» **Task item**:
Give back an exact copy of the lines in the records below, from the line that has "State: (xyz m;" through the line that has "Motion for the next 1", and nothing besides.

» **Records supplied**:

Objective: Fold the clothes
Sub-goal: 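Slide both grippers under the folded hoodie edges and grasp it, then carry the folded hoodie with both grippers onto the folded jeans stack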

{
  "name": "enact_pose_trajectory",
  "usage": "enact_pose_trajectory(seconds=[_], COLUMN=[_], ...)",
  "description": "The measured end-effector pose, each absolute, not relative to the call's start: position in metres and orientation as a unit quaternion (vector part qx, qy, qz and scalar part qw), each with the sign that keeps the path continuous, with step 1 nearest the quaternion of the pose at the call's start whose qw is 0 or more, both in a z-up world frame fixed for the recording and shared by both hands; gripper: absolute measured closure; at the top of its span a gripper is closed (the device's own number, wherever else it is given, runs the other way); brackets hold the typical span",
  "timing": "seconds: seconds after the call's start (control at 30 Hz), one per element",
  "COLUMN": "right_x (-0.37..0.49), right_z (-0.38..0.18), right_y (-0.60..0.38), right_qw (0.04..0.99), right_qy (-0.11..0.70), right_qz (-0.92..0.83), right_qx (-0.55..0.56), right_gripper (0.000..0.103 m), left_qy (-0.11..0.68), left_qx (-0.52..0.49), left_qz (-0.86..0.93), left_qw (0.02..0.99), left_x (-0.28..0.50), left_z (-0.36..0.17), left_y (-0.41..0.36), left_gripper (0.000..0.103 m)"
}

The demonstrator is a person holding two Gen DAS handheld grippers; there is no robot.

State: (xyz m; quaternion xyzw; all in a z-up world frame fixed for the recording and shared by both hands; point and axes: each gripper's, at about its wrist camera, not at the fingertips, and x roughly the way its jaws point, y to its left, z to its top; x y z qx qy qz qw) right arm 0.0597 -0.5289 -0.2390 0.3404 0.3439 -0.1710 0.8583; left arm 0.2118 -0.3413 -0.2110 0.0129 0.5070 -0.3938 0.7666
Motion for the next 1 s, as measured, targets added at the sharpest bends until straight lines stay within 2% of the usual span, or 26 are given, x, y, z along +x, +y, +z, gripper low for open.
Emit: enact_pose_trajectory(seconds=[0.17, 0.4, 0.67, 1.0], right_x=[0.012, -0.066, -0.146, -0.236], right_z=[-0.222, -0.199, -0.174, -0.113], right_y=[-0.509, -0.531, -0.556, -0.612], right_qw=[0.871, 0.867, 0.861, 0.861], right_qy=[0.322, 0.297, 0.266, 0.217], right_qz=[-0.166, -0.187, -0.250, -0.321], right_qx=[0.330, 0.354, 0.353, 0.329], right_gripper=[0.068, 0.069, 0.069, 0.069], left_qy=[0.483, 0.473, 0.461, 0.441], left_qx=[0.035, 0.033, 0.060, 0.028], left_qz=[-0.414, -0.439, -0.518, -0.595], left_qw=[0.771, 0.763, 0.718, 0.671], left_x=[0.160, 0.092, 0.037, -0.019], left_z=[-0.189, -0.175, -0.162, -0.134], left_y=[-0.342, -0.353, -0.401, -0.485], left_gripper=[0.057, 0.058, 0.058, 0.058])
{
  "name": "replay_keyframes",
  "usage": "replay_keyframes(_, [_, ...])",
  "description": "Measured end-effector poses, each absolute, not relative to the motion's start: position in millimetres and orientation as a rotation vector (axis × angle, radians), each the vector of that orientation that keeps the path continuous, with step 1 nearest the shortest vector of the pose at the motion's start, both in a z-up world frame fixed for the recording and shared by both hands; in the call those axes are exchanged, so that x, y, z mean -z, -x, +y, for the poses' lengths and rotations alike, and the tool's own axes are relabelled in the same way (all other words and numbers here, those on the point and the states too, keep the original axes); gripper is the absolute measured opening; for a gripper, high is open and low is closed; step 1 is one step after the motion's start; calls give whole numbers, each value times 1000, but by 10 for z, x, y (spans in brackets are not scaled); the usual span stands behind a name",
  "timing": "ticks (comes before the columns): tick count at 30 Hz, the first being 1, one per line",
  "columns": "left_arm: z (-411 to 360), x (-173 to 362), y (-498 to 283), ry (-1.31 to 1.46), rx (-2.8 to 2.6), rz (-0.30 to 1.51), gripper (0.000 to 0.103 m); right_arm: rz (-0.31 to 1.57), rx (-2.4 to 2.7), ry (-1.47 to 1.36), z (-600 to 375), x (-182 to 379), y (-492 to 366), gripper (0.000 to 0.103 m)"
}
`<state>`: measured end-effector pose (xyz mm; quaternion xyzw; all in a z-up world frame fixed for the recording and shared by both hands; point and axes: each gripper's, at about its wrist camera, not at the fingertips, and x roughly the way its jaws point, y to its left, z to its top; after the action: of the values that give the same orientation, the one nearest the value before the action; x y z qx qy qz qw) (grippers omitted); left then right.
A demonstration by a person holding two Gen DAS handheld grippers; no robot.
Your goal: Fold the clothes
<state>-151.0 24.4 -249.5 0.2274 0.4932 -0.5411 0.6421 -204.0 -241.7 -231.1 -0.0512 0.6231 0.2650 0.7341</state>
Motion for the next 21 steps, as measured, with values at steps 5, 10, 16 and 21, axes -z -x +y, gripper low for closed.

» **Result of the task**:
State: (xyz m; quaternion xyzw; all in a z-up world frame fixed for the recording and shared by both hands; point and axes: each gripper's, at about its wrist camera, not at the fingertips, and x roughly the way its jaws point, y to its left, z to its top; x y z qx qy qz qw) right arm 0.0597 -0.5289 -0.2390 0.3404 0.3439 -0.1710 0.8583; left arm 0.2118 -0.3413 -0.2110 0.0129 0.5070 -0.3938 0.7666
Motion for the next 1 s, as measured, targets added at the sharpest bends until straight lines stay within 2% of the usual span, or 26 are given, x, y, z along +x, +y, +z, gripper low for open.

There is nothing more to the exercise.